There’s this one lady I followed on Youtube. She has three channels, one of which is a relationship advice channel which I used to follow but don’t anymore. She gives out advice to single women about dating and what have you, but something about her tone is so off-putting and even hateful. Like on some level, she actually despises single women. There’s an edge to her advice that reeks of disdain. Maybe because she herself hated being single and projects that onto her audience. Who knows? She seems to think that single women are sad, desperate, and socially inept, finding solace and companionship from our hoard of cats. I have one cat, thank you! I had a married friend who at one point had three cats. No one was calling her a crazy cat lady because she was married. But my having one cat is a problem.
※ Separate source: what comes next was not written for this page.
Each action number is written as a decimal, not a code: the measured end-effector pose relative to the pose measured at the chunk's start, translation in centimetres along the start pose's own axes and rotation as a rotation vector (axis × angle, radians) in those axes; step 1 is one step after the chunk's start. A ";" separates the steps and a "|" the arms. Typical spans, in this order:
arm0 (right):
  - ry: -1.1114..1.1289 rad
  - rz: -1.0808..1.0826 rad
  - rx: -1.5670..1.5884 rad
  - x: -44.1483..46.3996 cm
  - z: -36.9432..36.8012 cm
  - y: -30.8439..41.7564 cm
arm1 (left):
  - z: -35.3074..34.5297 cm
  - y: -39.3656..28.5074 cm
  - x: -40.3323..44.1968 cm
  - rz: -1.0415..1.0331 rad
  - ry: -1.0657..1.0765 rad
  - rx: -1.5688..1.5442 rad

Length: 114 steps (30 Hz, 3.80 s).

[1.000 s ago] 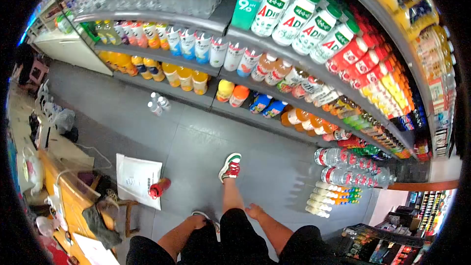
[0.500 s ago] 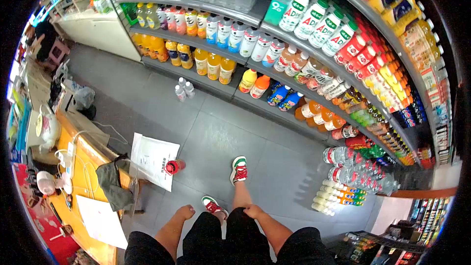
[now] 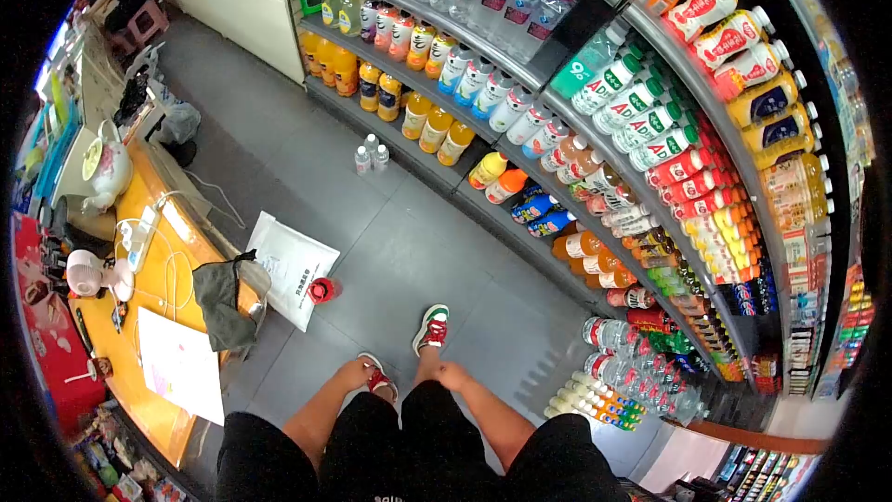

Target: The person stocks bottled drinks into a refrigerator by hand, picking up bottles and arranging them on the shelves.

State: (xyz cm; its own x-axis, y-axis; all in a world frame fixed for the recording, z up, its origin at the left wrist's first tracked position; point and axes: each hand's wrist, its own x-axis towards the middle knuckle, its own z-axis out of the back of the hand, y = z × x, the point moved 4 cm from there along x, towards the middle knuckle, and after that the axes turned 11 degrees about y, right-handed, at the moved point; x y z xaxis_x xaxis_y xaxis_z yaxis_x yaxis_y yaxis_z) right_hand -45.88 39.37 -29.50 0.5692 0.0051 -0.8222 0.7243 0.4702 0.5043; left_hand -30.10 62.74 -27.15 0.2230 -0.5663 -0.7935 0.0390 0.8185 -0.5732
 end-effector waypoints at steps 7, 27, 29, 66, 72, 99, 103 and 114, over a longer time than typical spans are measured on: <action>-0.120 0.032 -0.024 -5.2 14.8 4.7 | 2.2 -2.0 0.6 0.057 -0.081 -0.212; -0.035 0.028 -0.430 0.3 37.0 15.0 | 13.4 -24.0 14.7 -0.119 0.086 -0.100; 0.016 0.038 -0.424 0.7 36.7 16.6 | 15.3 -22.5 15.9 -0.175 0.053 -0.166; -1.190 0.185 -0.659 -13.0 64.2 44.2 | 54.0 -63.1 2.8 -1.163 -1.088 0.503; -1.151 0.100 -0.805 -12.4 65.8 44.3 | 54.3 -66.3 3.9 -0.999 -1.110 0.748; -1.028 0.273 -0.681 -10.5 67.7 44.2 | 53.4 -65.8 6.4 -1.055 -1.295 0.845; -1.032 0.215 -0.715 -10.2 68.3 44.1 | 53.5 -65.7 6.7 -1.054 -1.276 0.850; -0.965 0.240 -0.729 -9.5 69.3 43.8 | 53.1 -65.8 6.8 -1.109 -1.318 0.933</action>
State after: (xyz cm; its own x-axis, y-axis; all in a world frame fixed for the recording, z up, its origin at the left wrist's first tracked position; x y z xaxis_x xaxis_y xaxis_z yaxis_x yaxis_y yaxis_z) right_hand 7.37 -1.24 18.70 0.9362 -0.3490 -0.0415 0.3514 0.9313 0.0963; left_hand 20.56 10.13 16.05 0.1919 -0.7290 0.6571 0.9689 0.2475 -0.0084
I hate how I’ve been treated by some married women. They always think their time is more important than mine. They expect me to accommodate their schedules. Their priorities are more pressing and significant than mine. My friendship is very low on their list of priorities. They might even see me as an “escape” from family life. A diversion. Entertainment. But they don’t really value me as a person because they don’t see unmarried women as whole persons. I’m only a partial person to them. An incomplete entity. Therefore, I am less valuable and more disposable.
It’s even weirder when married women who are younger than me treat me like a clueless idiot. I had a coworker I tried to be friends with whom I truly suspected looked down on me. This lady was nine years my junior but treated me like was her younger sister. I made the mistake of sharing some of my dating mishaps, and it was downhill from there. I think she only tolerated me because I befriended her and made an effort to be friends with her. Otherwise, we would have never had any interactions. And maybe that would have been for the best.
For these reasons, and others I haven’t mentioned, I have very few married friends. Currently, I probably have two that I am in regular contact with. And they’re not really friends, more like associates. But I can be around them because they don’t throw their marriages in my face every time we talk. And they don’t make me feel bad for being single. They talk about their husbands, but not in the insufferably fawning manner some past married associates did. But they don’t denigrate their husbands or their marriages either. They just seem to understand balance and what kind of conversation is appropriate for certain audiences. In other words, I don’t feel alienated or defensive when I’m around them.
This post isn’t written that well and doesn’t even have a proper conclusion—and I don’t care.